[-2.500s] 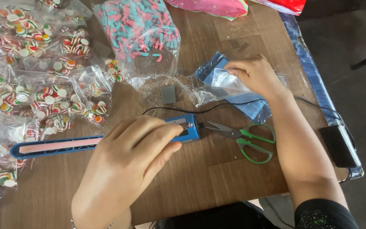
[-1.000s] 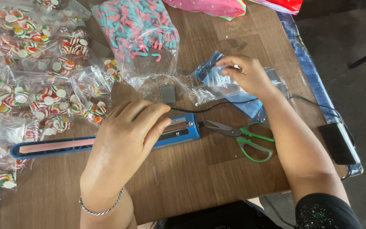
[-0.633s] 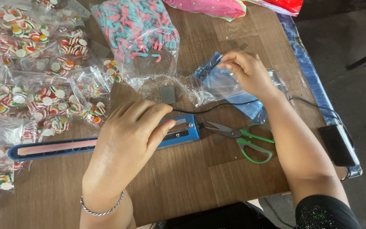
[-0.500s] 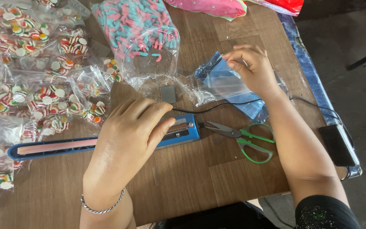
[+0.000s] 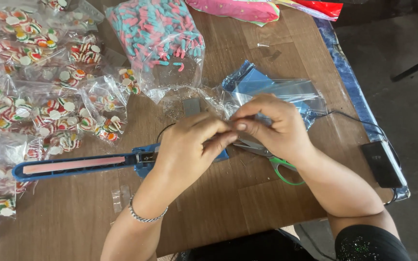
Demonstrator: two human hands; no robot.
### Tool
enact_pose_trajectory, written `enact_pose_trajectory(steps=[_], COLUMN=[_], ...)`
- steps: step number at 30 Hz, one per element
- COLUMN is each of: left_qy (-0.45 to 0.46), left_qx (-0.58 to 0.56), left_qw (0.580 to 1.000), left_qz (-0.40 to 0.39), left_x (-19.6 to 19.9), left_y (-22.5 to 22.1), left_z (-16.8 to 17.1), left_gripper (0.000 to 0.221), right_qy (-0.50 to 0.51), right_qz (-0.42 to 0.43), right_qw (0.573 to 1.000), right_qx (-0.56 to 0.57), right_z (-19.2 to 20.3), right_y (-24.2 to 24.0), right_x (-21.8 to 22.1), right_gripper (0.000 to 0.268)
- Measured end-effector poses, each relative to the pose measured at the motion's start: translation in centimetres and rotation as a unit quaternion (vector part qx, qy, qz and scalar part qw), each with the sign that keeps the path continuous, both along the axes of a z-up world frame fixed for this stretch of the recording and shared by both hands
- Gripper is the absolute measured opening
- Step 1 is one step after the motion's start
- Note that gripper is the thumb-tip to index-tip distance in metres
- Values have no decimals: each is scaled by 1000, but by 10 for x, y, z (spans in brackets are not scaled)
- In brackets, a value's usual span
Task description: Packaging small candies into plastic bags and sealing them with a heat sealer.
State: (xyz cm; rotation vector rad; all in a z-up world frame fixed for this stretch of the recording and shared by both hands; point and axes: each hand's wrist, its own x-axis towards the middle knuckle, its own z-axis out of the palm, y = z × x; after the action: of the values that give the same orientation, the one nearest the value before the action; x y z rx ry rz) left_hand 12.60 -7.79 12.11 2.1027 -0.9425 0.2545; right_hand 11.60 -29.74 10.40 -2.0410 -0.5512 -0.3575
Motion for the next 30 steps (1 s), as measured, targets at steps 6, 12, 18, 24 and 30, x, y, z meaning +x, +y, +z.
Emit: enact_pose_trajectory(steps=[6,12,18,24,30], left_qy=[0,-70,-62,-36,-25], left_qx=[1,-58,-128,-87,-59], left_qw=[998,991,983,976,985], left_qz=[63,99,115,197,162], left_x=[7,15,19,-1,7], left_y=[12,16,54,90,87], left_z=[-3,-16,12,43,37], left_gripper=[19,40,28,20,22], right_qy=[70,83,174,198,150], right_qz=[46,52,105,127,61], right_qw=[996,995,978,955,964], right_qx=[-11,27,45,183,212], right_z=[-7,-7,-15,-27,-36], right_y=[-6,-2,-20,-30,-28], right_x=[6,7,22,32,35], right_gripper=[33,33,23,14,13])
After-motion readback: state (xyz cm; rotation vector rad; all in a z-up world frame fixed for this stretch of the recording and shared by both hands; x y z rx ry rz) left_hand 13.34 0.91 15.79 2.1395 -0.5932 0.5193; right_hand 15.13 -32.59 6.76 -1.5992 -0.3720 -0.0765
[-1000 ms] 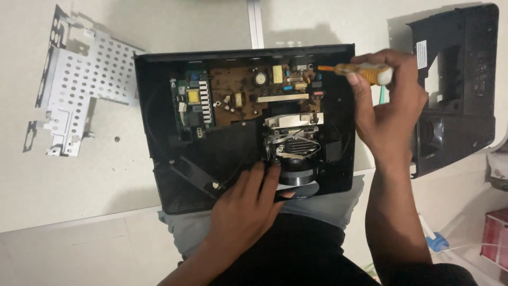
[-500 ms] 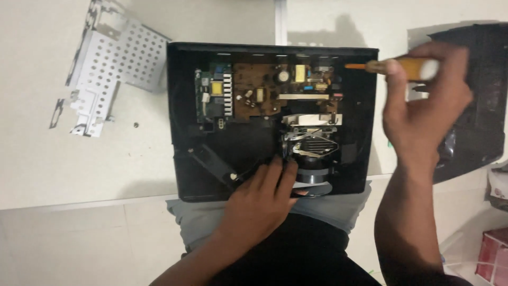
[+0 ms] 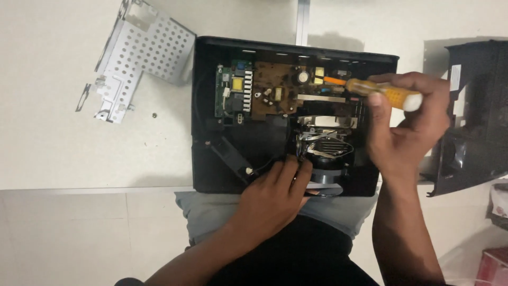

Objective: Disassembling and repairing the internal components of a projector using a screwdriver and manual repositioning of parts.

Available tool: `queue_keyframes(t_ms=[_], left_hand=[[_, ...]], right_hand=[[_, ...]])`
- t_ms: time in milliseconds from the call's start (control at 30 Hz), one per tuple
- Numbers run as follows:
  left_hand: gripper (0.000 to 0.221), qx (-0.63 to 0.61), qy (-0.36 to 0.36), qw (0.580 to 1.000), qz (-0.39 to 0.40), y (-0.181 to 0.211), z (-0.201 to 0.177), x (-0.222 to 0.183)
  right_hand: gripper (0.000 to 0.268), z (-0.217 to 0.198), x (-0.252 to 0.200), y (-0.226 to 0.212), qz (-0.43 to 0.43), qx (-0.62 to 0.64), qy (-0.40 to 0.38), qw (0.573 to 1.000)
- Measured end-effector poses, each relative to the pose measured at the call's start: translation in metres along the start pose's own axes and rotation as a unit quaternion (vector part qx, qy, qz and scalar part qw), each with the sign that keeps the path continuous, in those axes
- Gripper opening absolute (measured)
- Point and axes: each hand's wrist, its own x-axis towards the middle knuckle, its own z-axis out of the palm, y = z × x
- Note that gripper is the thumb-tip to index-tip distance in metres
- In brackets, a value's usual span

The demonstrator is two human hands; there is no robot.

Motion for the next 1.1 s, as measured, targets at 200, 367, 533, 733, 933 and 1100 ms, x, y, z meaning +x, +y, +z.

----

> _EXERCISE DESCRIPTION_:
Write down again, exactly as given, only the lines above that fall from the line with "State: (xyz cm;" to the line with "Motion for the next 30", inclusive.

> _RESPONSE TO THE TASK_:
State: (xyz cm; rotation vector rad; all in a z-up world frame fixed for this stretch of the recording and shared by both hands; point and axes: each hand's wrist, its own x-axis towards the middle knuckle, its own z-axis out of the palm, y = z × x; after the action: of the values that give the same orientation, the one nearest the value before the action; x y z rx ry rz) left_hand 12.60 -7.79 12.11 2.1027 -0.9425 0.2545; right_hand 11.60 -29.74 10.40 -2.0410 -0.5512 -0.3575
Motion for the next 30 steps (1 s), as measured, targets at steps 6, 12, 18, 24 and 30, x, y, z meaning +x, +y, +z.

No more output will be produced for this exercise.